PROBLEM REQUIREMENTS
Reproduce all entries precisely, down to the last character.

ENTRIES SHOWN
BEGIN

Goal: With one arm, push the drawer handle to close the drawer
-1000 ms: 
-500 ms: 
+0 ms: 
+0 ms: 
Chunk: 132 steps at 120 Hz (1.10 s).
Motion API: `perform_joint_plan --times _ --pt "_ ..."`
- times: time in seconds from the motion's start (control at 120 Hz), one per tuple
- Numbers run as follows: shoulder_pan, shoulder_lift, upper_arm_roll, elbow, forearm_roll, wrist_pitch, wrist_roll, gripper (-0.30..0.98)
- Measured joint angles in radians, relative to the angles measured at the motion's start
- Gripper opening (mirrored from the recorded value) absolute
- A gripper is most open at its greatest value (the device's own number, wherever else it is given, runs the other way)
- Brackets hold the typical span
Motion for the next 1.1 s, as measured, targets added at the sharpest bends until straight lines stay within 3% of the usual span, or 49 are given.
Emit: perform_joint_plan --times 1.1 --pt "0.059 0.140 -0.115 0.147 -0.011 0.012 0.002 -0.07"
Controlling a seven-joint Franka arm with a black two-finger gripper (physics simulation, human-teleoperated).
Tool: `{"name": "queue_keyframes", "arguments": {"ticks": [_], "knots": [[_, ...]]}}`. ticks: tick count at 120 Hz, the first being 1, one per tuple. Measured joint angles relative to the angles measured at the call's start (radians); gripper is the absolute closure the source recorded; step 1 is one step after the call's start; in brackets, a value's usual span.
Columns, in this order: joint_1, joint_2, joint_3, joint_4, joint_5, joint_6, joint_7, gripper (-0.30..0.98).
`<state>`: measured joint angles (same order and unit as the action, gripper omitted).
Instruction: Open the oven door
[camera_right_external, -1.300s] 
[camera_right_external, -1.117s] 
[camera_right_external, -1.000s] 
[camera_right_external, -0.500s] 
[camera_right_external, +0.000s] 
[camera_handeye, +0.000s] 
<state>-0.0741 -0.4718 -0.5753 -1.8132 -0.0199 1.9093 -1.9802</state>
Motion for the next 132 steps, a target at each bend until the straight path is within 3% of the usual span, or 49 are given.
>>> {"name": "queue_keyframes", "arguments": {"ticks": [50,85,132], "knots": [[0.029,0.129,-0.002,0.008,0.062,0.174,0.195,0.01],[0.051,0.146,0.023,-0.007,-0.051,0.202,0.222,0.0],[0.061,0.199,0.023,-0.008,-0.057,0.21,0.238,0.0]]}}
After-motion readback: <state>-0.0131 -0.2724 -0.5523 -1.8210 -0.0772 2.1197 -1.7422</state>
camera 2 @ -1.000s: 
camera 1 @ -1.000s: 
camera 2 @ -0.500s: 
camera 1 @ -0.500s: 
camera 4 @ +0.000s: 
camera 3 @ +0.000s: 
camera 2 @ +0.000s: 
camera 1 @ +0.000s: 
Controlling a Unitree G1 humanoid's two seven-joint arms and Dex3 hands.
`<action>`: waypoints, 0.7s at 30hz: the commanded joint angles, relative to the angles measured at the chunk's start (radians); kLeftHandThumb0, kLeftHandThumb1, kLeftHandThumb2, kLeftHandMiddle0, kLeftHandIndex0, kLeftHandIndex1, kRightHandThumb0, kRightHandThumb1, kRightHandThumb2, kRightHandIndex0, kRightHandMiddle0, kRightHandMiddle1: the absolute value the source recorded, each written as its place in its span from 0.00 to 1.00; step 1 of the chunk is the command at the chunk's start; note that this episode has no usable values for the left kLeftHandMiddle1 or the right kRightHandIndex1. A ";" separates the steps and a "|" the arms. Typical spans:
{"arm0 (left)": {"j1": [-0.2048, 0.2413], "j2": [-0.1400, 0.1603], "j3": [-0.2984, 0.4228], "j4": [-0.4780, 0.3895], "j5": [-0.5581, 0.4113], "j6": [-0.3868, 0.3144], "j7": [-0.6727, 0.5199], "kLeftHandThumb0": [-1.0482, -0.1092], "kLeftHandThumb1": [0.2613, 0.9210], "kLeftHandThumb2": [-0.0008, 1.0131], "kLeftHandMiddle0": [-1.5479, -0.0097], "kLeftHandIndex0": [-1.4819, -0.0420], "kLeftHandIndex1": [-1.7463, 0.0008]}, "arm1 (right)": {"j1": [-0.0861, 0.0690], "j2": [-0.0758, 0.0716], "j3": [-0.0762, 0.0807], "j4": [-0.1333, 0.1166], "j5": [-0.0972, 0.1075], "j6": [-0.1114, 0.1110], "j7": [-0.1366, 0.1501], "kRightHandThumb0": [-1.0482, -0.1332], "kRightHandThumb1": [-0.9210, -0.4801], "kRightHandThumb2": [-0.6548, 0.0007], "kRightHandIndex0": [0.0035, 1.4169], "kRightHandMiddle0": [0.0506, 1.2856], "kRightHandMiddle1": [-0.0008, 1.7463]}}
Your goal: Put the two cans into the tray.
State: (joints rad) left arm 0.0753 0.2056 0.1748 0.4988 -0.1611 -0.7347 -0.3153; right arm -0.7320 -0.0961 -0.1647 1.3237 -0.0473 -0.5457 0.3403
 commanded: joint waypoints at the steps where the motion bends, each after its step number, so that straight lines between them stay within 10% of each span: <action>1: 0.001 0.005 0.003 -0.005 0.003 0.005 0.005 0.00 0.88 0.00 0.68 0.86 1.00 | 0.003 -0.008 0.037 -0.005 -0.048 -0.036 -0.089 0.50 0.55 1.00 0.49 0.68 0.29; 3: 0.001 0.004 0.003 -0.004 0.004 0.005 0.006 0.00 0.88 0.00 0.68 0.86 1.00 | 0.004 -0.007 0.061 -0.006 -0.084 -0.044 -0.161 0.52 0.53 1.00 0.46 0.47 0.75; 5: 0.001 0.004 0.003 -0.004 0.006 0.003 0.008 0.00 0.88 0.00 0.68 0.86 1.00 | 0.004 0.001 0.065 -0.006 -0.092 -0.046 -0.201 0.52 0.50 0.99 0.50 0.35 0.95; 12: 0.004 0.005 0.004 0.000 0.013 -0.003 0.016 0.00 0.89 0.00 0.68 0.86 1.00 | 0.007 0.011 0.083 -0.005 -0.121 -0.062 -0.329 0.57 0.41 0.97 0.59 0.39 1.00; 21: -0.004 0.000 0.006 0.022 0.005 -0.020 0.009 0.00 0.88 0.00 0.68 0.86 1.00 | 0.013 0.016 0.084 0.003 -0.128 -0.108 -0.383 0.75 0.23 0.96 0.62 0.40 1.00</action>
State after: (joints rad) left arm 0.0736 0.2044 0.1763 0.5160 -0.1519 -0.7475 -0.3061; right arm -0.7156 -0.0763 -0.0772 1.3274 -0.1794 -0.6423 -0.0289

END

EXERCISE ANSWER
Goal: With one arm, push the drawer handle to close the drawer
-1000 ms: 
-500 ms: 
+0 ms: 
+0 ms: 
Chunk: 132 steps at 120 Hz (1.10 s).
Motion API: `perform_joint_plan --times _ --pt "_ ..."`
- times: time in seconds from the motion's start (control at 120 Hz), one per tuple
- Numbers run as follows: shoulder_pan, shoulder_lift, upper_arm_roll, elbow, forearm_roll, wrist_pitch, wrist_roll, gripper (-0.30..0.98)
- Measured joint angles in radians, relative to the angles measured at the motion's start
- Gripper opening (mirrored from the recorded value) absolute
- A gripper is most open at its greatest value (the device's own number, wherever else it is given, runs the other way)
- Brackets hold the typical span
Motion for the next 1.1 s, as measured, targets added at the sharpest bends until straight lines stay within 3% of the usual span, or 49 are given.
Emit: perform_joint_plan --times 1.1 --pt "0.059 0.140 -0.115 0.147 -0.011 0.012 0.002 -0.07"
Controlling a seven-joint Franka arm with a black two-finger gripper (physics simulation, human-teleoperated).
Tool: `{"name": "queue_keyframes", "arguments": {"ticks": [_], "knots": [[_, ...]]}}`. ticks: tick count at 120 Hz, the first being 1, one per tuple. Measured joint angles relative to the angles measured at the call's start (radians); gripper is the absolute closure the source recorded; step 1 is one step after the call's start; in brackets, a value's usual span.
Columns, in this order: joint_1, joint_2, joint_3, joint_4, joint_5, joint_6, joint_7, gripper (-0.30..0.98).
`<state>`: measured joint angles (same order and unit as the action, gripper omitted).
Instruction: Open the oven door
[camera_right_external, -1.300s] 
[camera_right_external, -1.117s] 
[camera_right_external, -1.000s] 
[camera_right_external, -0.500s] 
[camera_right_external, +0.000s] 
[camera_handeye, +0.000s] 
<state>-0.0741 -0.4718 -0.5753 -1.8132 -0.0199 1.9093 -1.9802</state>
Motion for the next 132 steps, a target at each bend until the straight path is within 3% of the usual span, or 49 are given.
>>> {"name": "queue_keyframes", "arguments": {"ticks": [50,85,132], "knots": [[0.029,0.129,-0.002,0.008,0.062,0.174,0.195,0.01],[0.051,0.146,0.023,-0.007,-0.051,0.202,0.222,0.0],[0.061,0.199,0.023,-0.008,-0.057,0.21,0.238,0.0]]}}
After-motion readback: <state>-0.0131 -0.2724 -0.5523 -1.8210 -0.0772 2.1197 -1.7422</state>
camera 2 @ -1.000s: 
camera 1 @ -1.000s: 
camera 2 @ -0.500s: 
camera 1 @ -0.500s: 
camera 4 @ +0.000s: 
camera 3 @ +0.000s: 
camera 2 @ +0.000s: 
camera 1 @ +0.000s: 
Controlling a Unitree G1 humanoid's two seven-joint arms and Dex3 hands.
`<action>`: waypoints, 0.7s at 30hz: the commanded joint angles, relative to the angles measured at the chunk's start (radians); kLeftHandThumb0, kLeftHandThumb1, kLeftHandThumb2, kLeftHandMiddle0, kLeftHandIndex0, kLeftHandIndex1, kRightHandThumb0, kRightHandThumb1, kRightHandThumb2, kRightHandIndex0, kRightHandMiddle0, kRightHandMiddle1: the absolute value the source recorded, each written as its place in its span from 0.00 to 1.00; step 1 of the chunk is the command at the chunk's start; note that this episode has no usable values for the left kLeftHandMiddle1 or the right kRightHandIndex1. A ";" separates the steps and a "|" the arms. Typical spans:
{"arm0 (left)": {"j1": [-0.2048, 0.2413], "j2": [-0.1400, 0.1603], "j3": [-0.2984, 0.4228], "j4": [-0.4780, 0.3895], "j5": [-0.5581, 0.4113], "j6": [-0.3868, 0.3144], "j7": [-0.6727, 0.5199], "kLeftHandThumb0": [-1.0482, -0.1092], "kLeftHandThumb1": [0.2613, 0.9210], "kLeftHandThumb2": [-0.0008, 1.0131], "kLeftHandMiddle0": [-1.5479, -0.0097], "kLeftHandIndex0": [-1.4819, -0.0420], "kLeftHandIndex1": [-1.7463, 0.0008]}, "arm1 (right)": {"j1": [-0.0861, 0.0690], "j2": [-0.0758, 0.0716], "j3": [-0.0762, 0.0807], "j4": [-0.1333, 0.1166], "j5": [-0.0972, 0.1075], "j6": [-0.1114, 0.1110], "j7": [-0.1366, 0.1501], "kRightHandThumb0": [-1.0482, -0.1332], "kRightHandThumb1": [-0.9210, -0.4801], "kRightHandThumb2": [-0.6548, 0.0007], "kRightHandIndex0": [0.0035, 1.4169], "kRightHandMiddle0": [0.0506, 1.2856], "kRightHandMiddle1": [-0.0008, 1.7463]}}
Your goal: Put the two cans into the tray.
State: (joints rad) left arm 0.0753 0.2056 0.1748 0.4988 -0.1611 -0.7347 -0.3153; right arm -0.7320 -0.0961 -0.1647 1.3237 -0.0473 -0.5457 0.3403
 commanded: joint waypoints at the steps where the motion bends, each after its step number, so that straight lines between them stay within 10% of each span: <action>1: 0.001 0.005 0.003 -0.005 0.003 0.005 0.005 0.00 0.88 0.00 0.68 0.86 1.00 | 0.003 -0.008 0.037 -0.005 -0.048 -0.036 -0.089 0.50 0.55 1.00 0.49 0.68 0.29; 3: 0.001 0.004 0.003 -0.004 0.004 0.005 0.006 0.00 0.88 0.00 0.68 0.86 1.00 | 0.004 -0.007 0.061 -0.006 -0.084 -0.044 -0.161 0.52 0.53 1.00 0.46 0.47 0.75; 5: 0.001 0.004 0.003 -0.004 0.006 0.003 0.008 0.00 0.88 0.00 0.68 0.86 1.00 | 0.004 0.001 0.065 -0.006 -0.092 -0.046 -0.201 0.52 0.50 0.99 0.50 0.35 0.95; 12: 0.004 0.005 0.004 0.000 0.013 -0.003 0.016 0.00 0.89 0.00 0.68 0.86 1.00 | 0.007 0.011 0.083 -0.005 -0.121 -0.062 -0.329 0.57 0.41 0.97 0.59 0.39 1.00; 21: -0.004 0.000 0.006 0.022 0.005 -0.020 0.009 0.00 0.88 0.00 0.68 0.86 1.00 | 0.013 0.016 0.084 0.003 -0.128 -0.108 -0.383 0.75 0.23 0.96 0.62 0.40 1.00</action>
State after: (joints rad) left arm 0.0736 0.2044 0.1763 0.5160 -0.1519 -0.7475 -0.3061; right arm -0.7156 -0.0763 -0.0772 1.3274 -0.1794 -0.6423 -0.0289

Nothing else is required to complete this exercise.